### TASK GOAL
When you find the line with "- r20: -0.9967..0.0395" among the records below, reproduce it and each line after it exactly, ending with the line with "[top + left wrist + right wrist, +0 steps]".

- Opening Delimiter -

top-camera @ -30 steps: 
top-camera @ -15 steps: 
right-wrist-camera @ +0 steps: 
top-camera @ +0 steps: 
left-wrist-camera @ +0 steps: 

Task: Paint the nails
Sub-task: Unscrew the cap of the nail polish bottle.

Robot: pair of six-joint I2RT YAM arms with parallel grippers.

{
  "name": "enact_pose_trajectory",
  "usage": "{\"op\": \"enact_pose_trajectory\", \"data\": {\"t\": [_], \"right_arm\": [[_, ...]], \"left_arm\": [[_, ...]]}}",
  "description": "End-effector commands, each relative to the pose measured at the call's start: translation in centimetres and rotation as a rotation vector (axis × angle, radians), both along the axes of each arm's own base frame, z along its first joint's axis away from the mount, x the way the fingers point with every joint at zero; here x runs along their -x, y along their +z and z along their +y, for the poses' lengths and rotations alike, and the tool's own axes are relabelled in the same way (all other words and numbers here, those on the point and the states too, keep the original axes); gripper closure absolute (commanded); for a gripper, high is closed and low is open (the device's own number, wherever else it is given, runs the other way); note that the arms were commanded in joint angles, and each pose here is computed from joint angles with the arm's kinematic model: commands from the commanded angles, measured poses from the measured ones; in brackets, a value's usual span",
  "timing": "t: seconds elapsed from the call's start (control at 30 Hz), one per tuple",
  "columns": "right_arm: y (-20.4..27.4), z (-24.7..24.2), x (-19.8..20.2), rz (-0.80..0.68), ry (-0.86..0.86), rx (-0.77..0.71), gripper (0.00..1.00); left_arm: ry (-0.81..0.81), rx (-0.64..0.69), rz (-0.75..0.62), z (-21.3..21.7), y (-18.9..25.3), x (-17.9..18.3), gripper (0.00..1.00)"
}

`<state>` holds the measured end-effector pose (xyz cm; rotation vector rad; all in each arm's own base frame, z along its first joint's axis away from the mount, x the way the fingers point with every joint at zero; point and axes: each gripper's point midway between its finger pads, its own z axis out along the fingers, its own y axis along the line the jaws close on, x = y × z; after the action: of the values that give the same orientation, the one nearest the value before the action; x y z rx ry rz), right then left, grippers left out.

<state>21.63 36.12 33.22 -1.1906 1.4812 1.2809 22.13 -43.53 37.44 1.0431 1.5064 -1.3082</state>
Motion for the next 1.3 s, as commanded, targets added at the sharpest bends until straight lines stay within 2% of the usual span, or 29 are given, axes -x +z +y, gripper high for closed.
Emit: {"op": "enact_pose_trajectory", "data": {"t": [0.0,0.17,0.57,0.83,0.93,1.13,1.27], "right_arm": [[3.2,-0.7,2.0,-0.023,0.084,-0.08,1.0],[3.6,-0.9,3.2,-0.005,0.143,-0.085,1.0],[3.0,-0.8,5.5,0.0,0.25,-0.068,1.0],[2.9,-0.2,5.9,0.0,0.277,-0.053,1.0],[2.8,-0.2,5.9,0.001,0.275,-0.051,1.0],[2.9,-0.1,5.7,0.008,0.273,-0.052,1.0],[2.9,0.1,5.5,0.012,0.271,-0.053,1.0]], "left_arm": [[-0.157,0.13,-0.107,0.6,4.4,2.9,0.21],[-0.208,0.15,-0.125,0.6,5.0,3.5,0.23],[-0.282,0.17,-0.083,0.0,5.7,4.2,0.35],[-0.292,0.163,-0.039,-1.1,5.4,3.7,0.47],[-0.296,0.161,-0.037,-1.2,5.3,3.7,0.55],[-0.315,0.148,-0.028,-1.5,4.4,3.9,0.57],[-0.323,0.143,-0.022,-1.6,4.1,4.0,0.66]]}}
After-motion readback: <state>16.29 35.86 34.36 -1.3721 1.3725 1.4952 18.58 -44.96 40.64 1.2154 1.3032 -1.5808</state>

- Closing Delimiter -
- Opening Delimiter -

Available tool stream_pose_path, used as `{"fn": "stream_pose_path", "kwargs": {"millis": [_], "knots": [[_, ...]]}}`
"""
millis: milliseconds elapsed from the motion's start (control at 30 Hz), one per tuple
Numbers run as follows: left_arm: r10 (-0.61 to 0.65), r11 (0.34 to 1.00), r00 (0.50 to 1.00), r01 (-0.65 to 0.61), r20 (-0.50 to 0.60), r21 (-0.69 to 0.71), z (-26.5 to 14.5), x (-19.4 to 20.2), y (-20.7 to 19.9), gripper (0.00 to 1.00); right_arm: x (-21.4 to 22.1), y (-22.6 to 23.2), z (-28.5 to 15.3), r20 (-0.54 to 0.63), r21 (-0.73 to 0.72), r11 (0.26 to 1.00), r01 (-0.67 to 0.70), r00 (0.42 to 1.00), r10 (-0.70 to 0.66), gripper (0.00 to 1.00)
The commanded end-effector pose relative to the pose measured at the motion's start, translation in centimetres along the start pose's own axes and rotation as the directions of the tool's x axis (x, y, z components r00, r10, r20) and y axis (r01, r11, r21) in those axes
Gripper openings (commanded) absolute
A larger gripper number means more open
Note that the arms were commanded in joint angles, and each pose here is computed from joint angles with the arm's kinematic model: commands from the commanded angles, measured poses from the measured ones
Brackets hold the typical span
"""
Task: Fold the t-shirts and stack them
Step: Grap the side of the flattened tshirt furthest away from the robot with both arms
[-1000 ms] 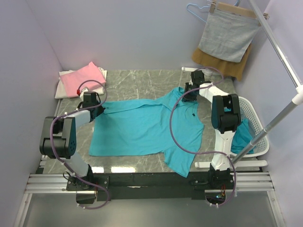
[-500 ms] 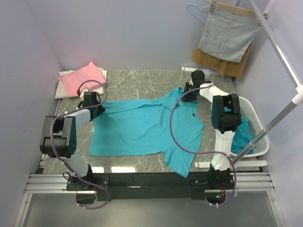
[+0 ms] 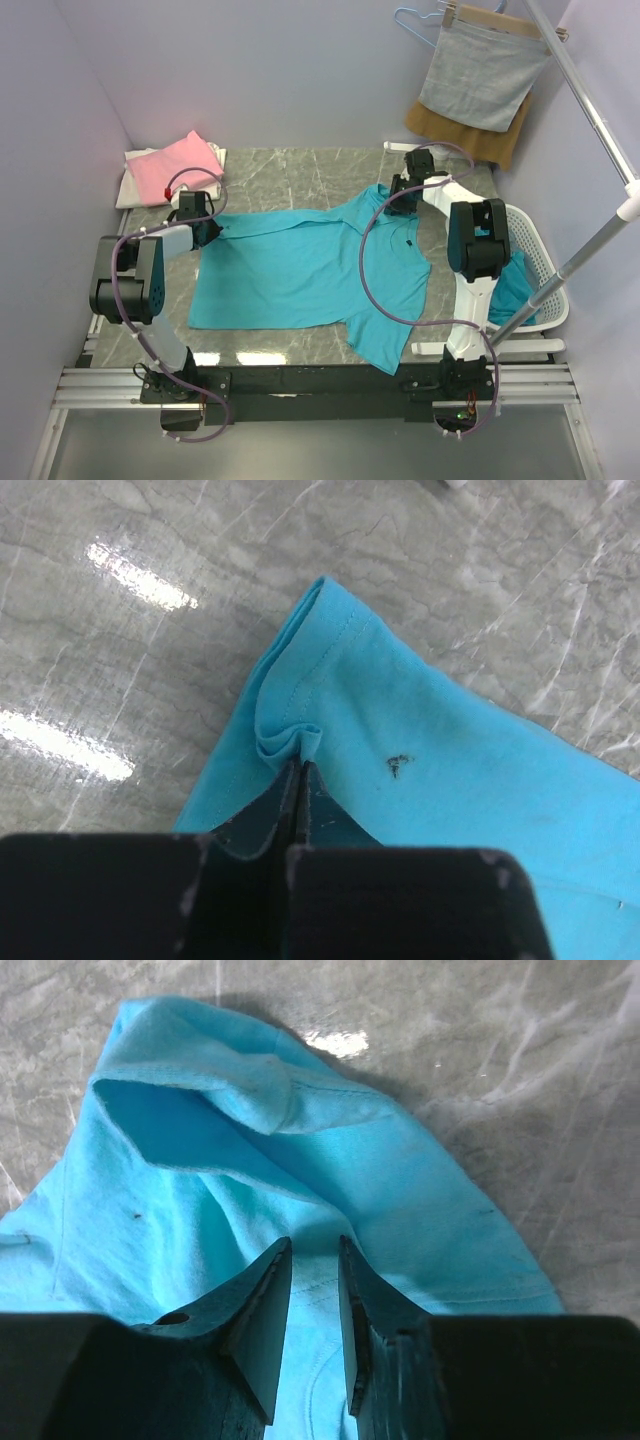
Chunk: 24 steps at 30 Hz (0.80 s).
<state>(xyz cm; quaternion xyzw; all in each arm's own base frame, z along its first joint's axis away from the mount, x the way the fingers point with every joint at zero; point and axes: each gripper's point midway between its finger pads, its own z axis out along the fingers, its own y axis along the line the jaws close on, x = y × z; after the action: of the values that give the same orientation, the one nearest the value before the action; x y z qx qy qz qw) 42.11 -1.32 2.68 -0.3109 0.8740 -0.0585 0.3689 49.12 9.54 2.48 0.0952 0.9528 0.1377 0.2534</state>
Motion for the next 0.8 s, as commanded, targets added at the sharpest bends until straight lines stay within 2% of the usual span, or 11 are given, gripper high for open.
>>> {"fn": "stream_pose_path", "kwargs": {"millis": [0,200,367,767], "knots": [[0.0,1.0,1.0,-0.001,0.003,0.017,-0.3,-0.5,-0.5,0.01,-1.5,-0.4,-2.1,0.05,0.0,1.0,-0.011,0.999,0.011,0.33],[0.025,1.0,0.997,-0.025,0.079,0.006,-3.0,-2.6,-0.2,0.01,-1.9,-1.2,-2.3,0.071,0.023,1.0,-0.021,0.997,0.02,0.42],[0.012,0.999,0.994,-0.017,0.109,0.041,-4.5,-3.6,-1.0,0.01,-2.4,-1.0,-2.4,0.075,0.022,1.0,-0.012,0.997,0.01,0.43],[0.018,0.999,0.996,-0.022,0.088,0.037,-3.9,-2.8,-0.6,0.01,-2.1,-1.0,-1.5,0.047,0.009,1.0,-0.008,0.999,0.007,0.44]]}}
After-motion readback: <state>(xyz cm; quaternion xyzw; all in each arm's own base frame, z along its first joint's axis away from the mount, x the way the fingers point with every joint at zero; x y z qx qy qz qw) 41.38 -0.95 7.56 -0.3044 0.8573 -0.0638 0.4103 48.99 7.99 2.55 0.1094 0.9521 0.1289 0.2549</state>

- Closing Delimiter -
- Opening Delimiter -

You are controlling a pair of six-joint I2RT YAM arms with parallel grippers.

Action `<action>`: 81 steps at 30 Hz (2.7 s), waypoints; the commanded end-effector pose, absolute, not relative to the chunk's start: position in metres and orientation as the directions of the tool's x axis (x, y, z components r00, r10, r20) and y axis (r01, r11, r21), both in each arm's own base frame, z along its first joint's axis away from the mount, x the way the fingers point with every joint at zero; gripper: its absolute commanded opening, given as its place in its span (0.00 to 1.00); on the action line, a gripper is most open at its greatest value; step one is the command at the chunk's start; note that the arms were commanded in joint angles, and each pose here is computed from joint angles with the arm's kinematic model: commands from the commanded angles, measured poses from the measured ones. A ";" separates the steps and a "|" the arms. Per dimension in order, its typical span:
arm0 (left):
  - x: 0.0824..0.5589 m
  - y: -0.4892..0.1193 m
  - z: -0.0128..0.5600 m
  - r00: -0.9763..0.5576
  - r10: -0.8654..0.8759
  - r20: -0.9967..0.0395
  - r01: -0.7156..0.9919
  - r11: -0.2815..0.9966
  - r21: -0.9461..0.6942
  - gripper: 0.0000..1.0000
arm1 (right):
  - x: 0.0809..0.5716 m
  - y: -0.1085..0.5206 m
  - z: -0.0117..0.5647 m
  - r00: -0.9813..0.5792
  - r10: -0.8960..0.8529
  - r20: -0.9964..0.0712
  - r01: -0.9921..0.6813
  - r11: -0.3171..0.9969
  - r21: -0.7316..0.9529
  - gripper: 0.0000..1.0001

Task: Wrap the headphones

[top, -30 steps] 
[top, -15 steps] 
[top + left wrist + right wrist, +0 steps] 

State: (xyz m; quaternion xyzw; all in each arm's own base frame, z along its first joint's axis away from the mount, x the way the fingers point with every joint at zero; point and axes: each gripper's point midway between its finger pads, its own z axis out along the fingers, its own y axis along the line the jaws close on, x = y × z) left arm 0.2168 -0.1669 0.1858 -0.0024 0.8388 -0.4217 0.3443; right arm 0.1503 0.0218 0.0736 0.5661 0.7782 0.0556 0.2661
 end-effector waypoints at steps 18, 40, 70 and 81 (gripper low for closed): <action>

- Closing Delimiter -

### OUTPUT BELOW
  - r20: -0.9967..0.0395
  - r01: -0.7156..0.9919
  - r11: -0.2815..0.9966
  - r21: -0.9461..0.6942
  - gripper: 0.0000..1.0000
arm1 (right):
  - x: 0.0809..0.5716 m
  - y: -0.1085..0.5206 m
  - z: -0.0117..0.5647 m
  - r00: -0.9813..0.5792
  - r10: -0.8960..0.8529
  - r20: -0.9964..0.0712
  - r01: -0.9921..0.6813
  - r11: -0.3171..0.9969
  - r21: -0.7316..0.9529
  - gripper: 0.0000..1.0001

Task: Wrap the headphones

[top, -30 steps] 
[top, -15 steps] 
[top + left wrist + right wrist, +0 steps] 

The full answer has been given.